Task directions
Working through the lines below, return each one that holds "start".

Collected data
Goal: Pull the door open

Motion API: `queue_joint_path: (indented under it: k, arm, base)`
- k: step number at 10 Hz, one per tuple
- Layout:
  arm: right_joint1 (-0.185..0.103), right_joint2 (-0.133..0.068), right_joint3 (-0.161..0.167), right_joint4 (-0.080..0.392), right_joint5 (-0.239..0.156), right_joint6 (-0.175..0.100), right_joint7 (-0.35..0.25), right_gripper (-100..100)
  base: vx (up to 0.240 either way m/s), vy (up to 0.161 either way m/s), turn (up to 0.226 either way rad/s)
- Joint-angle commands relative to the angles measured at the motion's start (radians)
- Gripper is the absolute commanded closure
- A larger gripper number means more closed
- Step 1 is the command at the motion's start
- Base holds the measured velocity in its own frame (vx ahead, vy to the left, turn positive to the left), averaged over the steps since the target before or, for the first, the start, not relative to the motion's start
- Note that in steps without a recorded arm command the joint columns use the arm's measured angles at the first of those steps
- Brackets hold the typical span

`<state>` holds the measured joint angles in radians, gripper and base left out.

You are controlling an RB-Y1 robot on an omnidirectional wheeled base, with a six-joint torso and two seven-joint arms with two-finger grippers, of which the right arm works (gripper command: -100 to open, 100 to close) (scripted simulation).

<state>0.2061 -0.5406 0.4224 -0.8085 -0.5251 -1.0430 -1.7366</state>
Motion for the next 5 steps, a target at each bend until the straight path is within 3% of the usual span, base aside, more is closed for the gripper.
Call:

Solution for this problem
- Joint-angle commands relative to the angles measured at the motion's start (radians)
- Step 1 is the command at the motion's start
- Base holds the measured velocity in its own frame (vx ahead, vy to the left, turn positive to the left), averaged over the steps since the target before or, for the first, the start, not relative to the motion's start

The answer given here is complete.